According to an October 2011 study by Common Sense Media, children ages zero to eight watch almost two hours of television or videos a day. Another study by the Kaiser Family Foundation found kids over eight years of age can spend upwards of seven hours a day using entertainment media, which includes computers, tablets, smart phones and more. Such excessiveness of electronics has been linked to a lack in creativity and social skills in children, as well as an overall less active lifestyle.

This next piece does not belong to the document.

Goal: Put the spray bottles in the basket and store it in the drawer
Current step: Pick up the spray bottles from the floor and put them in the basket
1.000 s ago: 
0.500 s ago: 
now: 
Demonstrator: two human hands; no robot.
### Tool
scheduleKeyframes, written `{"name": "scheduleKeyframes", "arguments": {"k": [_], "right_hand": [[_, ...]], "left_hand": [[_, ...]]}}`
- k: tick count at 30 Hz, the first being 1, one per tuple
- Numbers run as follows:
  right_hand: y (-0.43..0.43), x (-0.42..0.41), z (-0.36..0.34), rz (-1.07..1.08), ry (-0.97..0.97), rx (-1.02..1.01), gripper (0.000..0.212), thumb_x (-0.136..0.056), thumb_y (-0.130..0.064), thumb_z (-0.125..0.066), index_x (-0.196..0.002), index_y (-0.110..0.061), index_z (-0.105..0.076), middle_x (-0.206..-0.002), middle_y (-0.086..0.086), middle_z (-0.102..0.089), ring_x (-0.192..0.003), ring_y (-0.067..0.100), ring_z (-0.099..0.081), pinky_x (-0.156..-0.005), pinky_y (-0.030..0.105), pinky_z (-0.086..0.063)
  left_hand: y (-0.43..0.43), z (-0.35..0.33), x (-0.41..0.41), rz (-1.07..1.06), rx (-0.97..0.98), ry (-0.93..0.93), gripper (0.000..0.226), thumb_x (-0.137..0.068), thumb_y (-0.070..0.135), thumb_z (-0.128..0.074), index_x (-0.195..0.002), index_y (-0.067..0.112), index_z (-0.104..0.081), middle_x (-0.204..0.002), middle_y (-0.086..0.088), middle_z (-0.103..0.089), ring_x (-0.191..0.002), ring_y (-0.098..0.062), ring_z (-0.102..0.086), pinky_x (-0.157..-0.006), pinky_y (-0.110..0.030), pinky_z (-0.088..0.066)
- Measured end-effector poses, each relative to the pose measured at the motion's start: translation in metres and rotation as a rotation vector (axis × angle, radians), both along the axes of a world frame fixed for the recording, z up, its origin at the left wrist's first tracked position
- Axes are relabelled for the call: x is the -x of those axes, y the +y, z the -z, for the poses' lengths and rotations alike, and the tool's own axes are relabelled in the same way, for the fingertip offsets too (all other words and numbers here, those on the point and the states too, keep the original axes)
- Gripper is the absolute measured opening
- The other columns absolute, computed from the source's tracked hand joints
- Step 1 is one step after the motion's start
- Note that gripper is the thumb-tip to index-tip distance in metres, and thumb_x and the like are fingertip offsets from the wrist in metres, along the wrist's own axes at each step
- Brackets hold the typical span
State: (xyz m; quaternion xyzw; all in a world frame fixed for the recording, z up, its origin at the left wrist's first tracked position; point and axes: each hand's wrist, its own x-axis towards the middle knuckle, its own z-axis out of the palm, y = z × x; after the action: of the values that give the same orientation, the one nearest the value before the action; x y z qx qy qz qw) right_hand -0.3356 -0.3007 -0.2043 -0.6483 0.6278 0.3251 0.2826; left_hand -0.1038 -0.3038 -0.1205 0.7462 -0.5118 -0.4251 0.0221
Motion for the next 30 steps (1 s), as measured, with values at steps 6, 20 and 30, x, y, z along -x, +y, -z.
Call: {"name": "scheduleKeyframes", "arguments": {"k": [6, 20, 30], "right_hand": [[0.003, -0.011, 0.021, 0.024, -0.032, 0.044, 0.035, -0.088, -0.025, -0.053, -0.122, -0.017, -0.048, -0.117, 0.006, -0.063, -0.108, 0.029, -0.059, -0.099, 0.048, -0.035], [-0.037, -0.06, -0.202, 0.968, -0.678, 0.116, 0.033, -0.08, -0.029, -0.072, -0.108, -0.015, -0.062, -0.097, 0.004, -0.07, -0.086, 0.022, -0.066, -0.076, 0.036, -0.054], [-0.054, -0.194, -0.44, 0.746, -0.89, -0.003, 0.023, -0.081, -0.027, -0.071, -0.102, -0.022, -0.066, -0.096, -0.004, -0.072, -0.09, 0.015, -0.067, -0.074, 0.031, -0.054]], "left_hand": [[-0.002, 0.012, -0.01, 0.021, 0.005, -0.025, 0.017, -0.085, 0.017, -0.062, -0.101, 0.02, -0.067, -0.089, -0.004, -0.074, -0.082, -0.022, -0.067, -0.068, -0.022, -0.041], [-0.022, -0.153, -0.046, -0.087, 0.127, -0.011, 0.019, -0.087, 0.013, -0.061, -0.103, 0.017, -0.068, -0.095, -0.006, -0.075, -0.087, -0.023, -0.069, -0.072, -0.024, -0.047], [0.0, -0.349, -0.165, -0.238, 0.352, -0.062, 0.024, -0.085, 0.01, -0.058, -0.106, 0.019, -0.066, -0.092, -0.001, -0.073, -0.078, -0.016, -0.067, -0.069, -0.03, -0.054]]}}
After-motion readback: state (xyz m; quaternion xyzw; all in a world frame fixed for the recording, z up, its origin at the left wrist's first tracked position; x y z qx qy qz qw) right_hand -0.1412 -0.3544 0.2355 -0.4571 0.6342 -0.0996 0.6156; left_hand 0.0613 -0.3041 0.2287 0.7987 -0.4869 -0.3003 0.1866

When last week’s weather forecast called for cooler temperatures and the possibility of snow, I realized we’d probably spend the next few weekends indoors. But rather than fuel the statistics, I made it my mission to get creative—but beyond just the usual board games, coloring books and paper mosaics, which can only hold a child’s attention for so long.

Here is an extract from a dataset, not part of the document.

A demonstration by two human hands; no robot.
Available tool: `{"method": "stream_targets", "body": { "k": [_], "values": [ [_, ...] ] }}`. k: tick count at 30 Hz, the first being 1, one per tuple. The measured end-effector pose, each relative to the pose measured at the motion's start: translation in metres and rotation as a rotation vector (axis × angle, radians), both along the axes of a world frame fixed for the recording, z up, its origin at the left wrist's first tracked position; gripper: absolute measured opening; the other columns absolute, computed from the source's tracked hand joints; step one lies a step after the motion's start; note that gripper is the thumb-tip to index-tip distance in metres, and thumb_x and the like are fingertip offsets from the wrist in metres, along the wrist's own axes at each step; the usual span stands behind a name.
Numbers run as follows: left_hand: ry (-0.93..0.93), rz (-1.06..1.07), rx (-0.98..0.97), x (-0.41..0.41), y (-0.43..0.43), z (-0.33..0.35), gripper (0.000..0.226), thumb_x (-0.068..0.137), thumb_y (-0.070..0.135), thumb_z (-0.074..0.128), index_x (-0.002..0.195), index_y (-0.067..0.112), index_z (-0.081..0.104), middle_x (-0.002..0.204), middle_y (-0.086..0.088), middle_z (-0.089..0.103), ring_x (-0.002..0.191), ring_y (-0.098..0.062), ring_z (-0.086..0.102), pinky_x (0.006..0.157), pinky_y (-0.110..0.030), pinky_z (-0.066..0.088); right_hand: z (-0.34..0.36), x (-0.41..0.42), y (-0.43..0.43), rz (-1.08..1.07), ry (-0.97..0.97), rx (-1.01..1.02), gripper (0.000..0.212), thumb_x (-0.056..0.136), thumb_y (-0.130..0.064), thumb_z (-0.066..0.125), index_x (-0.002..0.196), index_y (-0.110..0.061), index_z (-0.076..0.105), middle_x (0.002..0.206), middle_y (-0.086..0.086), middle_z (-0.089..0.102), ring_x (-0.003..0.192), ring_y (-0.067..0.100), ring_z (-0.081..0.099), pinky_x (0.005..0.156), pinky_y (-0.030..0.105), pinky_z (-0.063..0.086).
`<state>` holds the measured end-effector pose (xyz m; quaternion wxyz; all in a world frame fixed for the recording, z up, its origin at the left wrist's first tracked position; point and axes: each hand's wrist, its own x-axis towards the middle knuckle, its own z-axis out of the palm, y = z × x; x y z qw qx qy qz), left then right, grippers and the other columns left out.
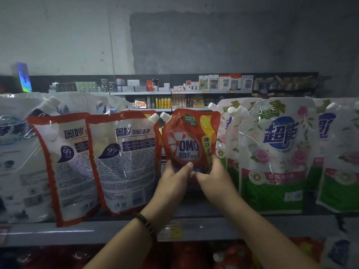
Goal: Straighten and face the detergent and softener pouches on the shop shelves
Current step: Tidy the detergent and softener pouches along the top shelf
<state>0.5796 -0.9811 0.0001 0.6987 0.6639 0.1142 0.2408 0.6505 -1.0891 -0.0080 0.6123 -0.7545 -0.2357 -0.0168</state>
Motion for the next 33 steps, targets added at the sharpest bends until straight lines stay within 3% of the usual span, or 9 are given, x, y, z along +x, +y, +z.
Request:
{"method": "stream_targets", "body": {
  "k": [3,8,11,14,17,21,25,29,33],
  "values": [
    [0.003,0.000,0.070,-0.013,0.006,-0.001,0.041,0.100,0.028,0.072,0.138,0.029,0.058,0.124,0.009,0.074,0.116,-0.012,0.071,0.108,-0.041,0.055,0.000,-0.014,-0.001,-0.087,-0.037,0.039,0.069,0.078,-0.043,0.077,0.140,-0.034,0.048,0.132,-0.009,0.062,0.121,0.014,0.063,0.101,0.044,0.059],
    [-0.066,0.125,0.305,-0.053,0.021,0.000,0.018,0.099,0.026,0.072,0.114,0.033,0.065,0.113,0.010,0.075,0.101,-0.004,0.073,0.088,-0.032,0.060,0.002,-0.034,0.006,0.012,-0.032,0.088,0.037,0.093,-0.024,0.078,0.121,-0.037,0.057,0.121,-0.010,0.063,0.111,0.007,0.064,0.092,0.036,0.061],
    [-0.163,0.291,0.510,-0.078,0.031,0.003,0.012,0.097,0.024,0.073,0.104,0.033,0.068,0.099,0.019,0.075,0.090,-0.001,0.072,0.071,-0.020,0.056,0.007,-0.046,0.015,0.102,-0.023,0.050,0.032,0.095,-0.025,0.076,0.119,-0.037,0.059,0.118,-0.012,0.065,0.110,0.005,0.064,0.091,0.030,0.058],
    [-0.253,0.530,0.695,-0.096,0.044,0.004,0.017,0.094,0.019,0.074,0.098,0.034,0.066,0.088,0.015,0.071,0.083,-0.004,0.069,0.061,-0.020,0.054,0.011,-0.057,0.026,0.158,-0.022,0.030,0.036,0.096,-0.027,0.076,0.126,-0.036,0.059,0.123,-0.013,0.064,0.115,0.003,0.061,0.092,0.024,0.052],
    [-0.327,0.753,0.779,-0.106,0.058,-0.001,0.028,0.091,0.011,0.077,0.105,0.029,0.060,0.101,0.015,0.062,0.093,-0.008,0.062,0.074,-0.042,0.059,0.015,-0.066,0.037,0.205,-0.032,0.025,0.041,0.097,-0.027,0.075,0.134,-0.035,0.057,0.128,-0.017,0.059,0.119,-0.001,0.056,0.095,0.021,0.051],
    [-0.302,0.809,0.771,-0.108,0.066,-0.016,0.058,0.087,0.014,0.080,0.137,0.024,0.051,0.128,0.016,0.046,0.121,-0.021,0.055,0.097,-0.056,0.056,0.016,-0.077,0.053,0.282,-0.030,0.022,0.048,0.097,-0.028,0.075,0.140,-0.035,0.056,0.132,-0.017,0.061,0.115,-0.002,0.062,0.078,0.010,0.054],
    [-0.234,0.714,0.625,-0.108,0.072,-0.024,0.082,0.088,0.020,0.079,0.158,0.028,0.036,0.152,0.013,0.041,0.145,-0.019,0.046,0.116,-0.054,0.048,0.011,-0.084,0.068,0.299,-0.017,0.029,0.068,0.089,-0.037,0.074,0.151,-0.038,0.047,0.141,-0.014,0.060,0.123,0.004,0.062,0.102,0.030,0.057],
    [-0.269,0.596,0.423,-0.109,0.076,-0.024,0.083,0.090,0.028,0.077,0.159,0.040,0.033,0.153,0.014,0.051,0.143,-0.012,0.052,0.116,-0.049,0.048,0.010,-0.088,0.071,0.311,-0.007,0.032,0.066,0.095,-0.025,0.074,0.154,-0.035,0.044,0.135,-0.018,0.063,0.119,0.000,0.064,0.102,0.028,0.057],
    [-0.243,0.590,0.413,-0.111,0.076,-0.020,0.079,0.094,0.015,0.075,0.160,0.037,0.038,0.150,0.018,0.056,0.139,-0.002,0.054,0.118,-0.042,0.047,0.009,-0.091,0.072,0.297,-0.013,0.027,0.069,0.093,-0.029,0.074,0.155,-0.037,0.044,0.137,-0.018,0.063,0.121,0.002,0.064,0.106,0.033,0.056]
  ]
}}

Calling upon two local parenting experts, Sherry Lombardi of Atlantic Highlands and co-founder of hulafrog.com, an online resource for locally based, kid-friendly activities, and Jillian Swartz of Red Bank and co-founder of The Family Groove, an online parenting magazine, I discovered a host of inventive ideas. From making a robot out of a trash can to skating on hardwood floors, these fun, original activities are sure to make any kid forget the iPad and get their creative juices flowing.
Let it snow.
Robot Trash Cans
It’s time to reboot your child’s idea of fun. Head to a local linen store and buy a small domed trashcan. Hit the craft store for buttons, stickers, pipe cleaners and whatever else comes to mind, then let your child’s mind run wild. Their creations are sure to be out of this world.
Recycled Work of Art
Inspired by an art project at Creative Learning Center pre-school in Shrewsbury, this idea is no throw away. Give your child an empty shoebox to fill with junk items from around the house—bottle caps, string, paper clips, buttons, rubber bands, keys (or anything in *** itals that ***endtals drawer). Spread their findings on a table, give them a glue stick and have them create a cool collage on the top of the shoebox. You’ll be amazed at how much fun they’ll have collecting—and creating.
Design Your Own Puzzle
Give your children some poster board or a large shopping bag (cut and flatten the bag so it’s in the shape of a rectangle) and have them scribble all over it or color a picture. When they’re finished, cut it into several pieces and have them put it back together. Cereal boxes work well if poster board is not readily available.
Indoor Ice Skating
If you have hardwood floors, pull back or roll up your rugs. Wrap microfiber cloths around your child’s feet and secure them with rubber bands. Dip their feet into soapy water and let them skate away. Leave out a long cake pan or backing dish with extra suds so they can refuel as needed. “As our hulafrog.com technical director puts it, ‘it’s a win-win,’” says Lombardi. “They’ll never know they’re also doing you a favor by saving you a morning of mopping the floor.”
Paint the Shower
Fill a 12-cup muffin tin with shaving cream and dye each cup a different color using food coloring. Equip your kids with paintbrushes of all sizes and let them work their magic in the shower—and maybe even play some music for artistic inspiration. When they’re done, use your showerhead or a few cups of water to remove the beautiful mess.
Go on a Treasure Hunt
Hide small stuffed animals and toys in various places around the house (note: the more challenging you make it, the longer the fun will last). Make a list of the objects you’ve hidden and have your kids go hunt for them. If your little ones aren’t reading yet, just draw a picture of what they need to find.
Publish a Newspaper
Give your kids a digital camera and a pad of paper. Ask them to take pictures and write down (as best they can) everything they do—from eating breakfast to building a tower of blocks in the playroom. After a few hours, download the photos, and then drop them into Microsoft word with a few silly headlines. Print the pages and have your kids organize them and staple it all together. The end result: their very own newspaper—hot off the press.